Here we have a little mini-house sporting a traditional slate roof. The lichen gives it a lovely pattern. This was along the edge of the Aurlandsfjord.
Here's a grating that was part of the art college in Oslo. The flourishes reminded me a bit of my logo, but it's also providing some inspiration for some bent lamination I'm working on.
Seriously, how cool is that?! It's got a Barbarella/Mid-Century starburst aesthetic that makes me want to be a copycat!
I like the barren landscape around the Hardangerjokulen (jokulen = glacier). It's above the treeline, so only rocks and lichen littered the landscape. When taken out of context, it seems like some textural study of modern art.
Wednesday, August 12, 2009
This is hands-down one of my favorite plants. Buckwheats just magically make everything so much nicer and Eriogonum giganteum is no exception. The largest of all the buckwheats (as the name suggests), St. Catherine lives large with evergrayness. Even after the flowers fade from soft pink, the rust colored blooms add interest to the winter garden. It's always the last to get deadheaded in my yard. Much like manzanita or madrone trees, the branches develop lovely peeling bark. It also grows relatively quickly- a happy surprise in my fledgling patch of widely spaced slow-growing natives!
Soil: Well-drained, but happy in clay.
Sun: will take full sun and even part shade
Plant: I've had good luck with early Spring, but they aren't picky.
Buy it: I bought one from the Berkeley Botanical Garden during one of their infamous sales. Annie's also has them.
Good for: adding a bit of elegance without taking the space of a tree. Birds, butterflies, bees: this thing attracts them all!
Tuesday, August 11, 2009
Well, I finally got around to buying a wood-burning tool and without managing to burn my fingers (hooray!) made a darn pretty sign for the front garden if I do say so myself. I'm still drooling over the logo, which was designed by my friends one of which can be found here.
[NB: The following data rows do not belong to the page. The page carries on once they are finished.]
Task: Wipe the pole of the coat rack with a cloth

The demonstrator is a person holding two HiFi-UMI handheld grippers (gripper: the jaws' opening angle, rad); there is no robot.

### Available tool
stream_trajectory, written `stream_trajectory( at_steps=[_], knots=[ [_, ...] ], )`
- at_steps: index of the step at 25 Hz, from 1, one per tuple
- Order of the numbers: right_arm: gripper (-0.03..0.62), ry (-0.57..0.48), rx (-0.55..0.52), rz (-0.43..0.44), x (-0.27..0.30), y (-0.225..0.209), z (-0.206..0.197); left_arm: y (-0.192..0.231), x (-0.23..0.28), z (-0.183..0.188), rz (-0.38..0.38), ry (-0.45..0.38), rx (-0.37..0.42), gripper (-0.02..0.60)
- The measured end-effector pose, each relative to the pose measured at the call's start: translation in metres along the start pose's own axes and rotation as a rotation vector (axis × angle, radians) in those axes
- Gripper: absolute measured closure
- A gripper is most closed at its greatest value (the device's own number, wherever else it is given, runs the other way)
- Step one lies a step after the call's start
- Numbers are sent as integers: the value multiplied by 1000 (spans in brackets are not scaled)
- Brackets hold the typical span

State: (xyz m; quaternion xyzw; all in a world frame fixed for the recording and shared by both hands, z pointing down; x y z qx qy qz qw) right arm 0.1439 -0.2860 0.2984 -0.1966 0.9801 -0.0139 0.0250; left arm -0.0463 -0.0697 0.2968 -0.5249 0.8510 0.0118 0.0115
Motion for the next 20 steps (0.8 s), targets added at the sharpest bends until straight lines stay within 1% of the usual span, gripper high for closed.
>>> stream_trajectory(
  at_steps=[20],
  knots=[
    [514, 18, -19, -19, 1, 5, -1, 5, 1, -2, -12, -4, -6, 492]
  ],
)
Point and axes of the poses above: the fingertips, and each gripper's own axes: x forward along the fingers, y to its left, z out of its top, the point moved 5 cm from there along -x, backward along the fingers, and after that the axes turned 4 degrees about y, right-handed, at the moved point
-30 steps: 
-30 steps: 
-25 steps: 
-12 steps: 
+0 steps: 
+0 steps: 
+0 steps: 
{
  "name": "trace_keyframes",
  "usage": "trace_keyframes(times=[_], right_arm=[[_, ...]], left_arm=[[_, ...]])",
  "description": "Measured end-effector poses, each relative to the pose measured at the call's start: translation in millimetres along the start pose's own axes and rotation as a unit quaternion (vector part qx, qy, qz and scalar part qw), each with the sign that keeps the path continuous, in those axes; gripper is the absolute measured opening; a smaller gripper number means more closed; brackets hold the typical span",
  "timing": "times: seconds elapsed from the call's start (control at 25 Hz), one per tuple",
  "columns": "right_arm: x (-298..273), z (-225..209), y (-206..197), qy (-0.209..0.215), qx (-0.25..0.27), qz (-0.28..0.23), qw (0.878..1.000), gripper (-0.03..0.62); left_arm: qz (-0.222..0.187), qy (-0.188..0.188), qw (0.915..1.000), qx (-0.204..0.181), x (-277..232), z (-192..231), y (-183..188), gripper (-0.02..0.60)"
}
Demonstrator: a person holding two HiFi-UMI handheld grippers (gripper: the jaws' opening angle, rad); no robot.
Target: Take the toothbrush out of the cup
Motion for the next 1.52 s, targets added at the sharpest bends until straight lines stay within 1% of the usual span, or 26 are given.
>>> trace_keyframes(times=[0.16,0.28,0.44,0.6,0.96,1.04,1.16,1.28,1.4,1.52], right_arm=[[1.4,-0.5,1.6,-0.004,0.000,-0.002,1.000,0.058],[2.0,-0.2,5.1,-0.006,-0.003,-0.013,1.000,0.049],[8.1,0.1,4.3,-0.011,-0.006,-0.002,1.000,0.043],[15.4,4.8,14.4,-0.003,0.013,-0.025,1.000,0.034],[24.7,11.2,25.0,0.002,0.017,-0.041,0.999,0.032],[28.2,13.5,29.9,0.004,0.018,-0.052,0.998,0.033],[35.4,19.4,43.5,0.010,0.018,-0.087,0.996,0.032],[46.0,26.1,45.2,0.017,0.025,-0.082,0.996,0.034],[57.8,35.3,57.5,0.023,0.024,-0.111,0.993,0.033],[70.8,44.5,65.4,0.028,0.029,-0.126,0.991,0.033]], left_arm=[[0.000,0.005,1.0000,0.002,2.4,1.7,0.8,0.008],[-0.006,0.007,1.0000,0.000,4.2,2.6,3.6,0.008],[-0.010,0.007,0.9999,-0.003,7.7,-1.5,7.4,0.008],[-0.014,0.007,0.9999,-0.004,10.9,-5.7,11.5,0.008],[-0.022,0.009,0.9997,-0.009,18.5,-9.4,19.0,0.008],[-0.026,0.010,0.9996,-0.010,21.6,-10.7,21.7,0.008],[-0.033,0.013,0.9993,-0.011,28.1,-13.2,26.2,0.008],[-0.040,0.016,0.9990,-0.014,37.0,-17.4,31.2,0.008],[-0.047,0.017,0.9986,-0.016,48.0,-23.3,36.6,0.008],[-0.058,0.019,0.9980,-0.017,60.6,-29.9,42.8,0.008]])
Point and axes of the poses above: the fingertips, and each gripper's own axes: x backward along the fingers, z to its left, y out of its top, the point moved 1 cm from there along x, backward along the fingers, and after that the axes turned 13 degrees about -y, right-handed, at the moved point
A quick note to warn my dear readers (hi, Mom) that I will be taking a jump over the pond to Norway for a weeks holiday. Be prepared for some fjordacious photos when I return! Anyone have advice and recommendations? I want the best reindeer this country has to offer!
I just can't take enough photos of my tomatoes. They're my personal supermodels! The other night I realized there were eggplants in my fridge and needed to use them. It was then that one of those ideas struck me- the kind where you can't tell if it's horrible or brilliant. Combining the cultural history of my neighborhood, Idora Park I would construct an eggplant and green tomato Parmesan! Idora Park originated as an Italian neighborhood (hence the eggplant Parmesan) which shifted in the 60s to an affluent African-American neighborhood (hence the green tomatoes).
I used Mark Bittman's recipe in How to Cook Everything as a jumping off point, although I dipped the eggplant and tomatoes in flour first, then egg and milk, then finished off with seasoned breadcrumbs before frying to make a more substantial crust. I also omitted mozzarella mostly because I didn't feel like going to the store, but apparently it's authentico without.
The green tomatoes added a nice acidity and contrasted nicely with the eggplant. I'd recommend!
Tuesday, August 4, 2009
What could be better than that rare combination of a California native plant and a succulent? This succulent, native to the Catalina Islands, looks to me like little witchy fingers reaching out of the ground! Dudleya hassei is effortless to grow and when it's been sunbathing for awhile, will develop pink on its tips. It's quickly becoming a favorite of mine. Tuck a few in the bare spots in the garden.
Sun: full sun on the coast, part sun inland
Plant: any time of the year.
Buy it: ask your local nursery to order you some from San Marcos Growers
Good for: adding texture and a tinge of pink to your dry garden. Attracts hummingbirds, but beware, the Theodore Payne site warns of "mammals" browsing for moisture! Thank goodness the only mammals I need to worry about in my neighborhood are Otter-pop wrappers!
We recently went to the Monterey Bay Aquarium and had a fabulous time! I like this aquarium because it focuses so much on California's unique sea life and helps you appreciate what's lurking under that cold, gray water.
We were especially fascinated with the seahorse exhibit. Who knew seahorses were such complicated creatures? You really have to click on that link- you don't want to miss out on glimpsing a leafy sea dragon now, do you?
Of course, we spent a significant part of the day playing in the interactive tide pool (you can poke sea cucumbers!), but our jaws literally dropped standing before the jellyfish. Elegant yet globular, random yet regular. I'd love to incorporate this inspiration into a garden design!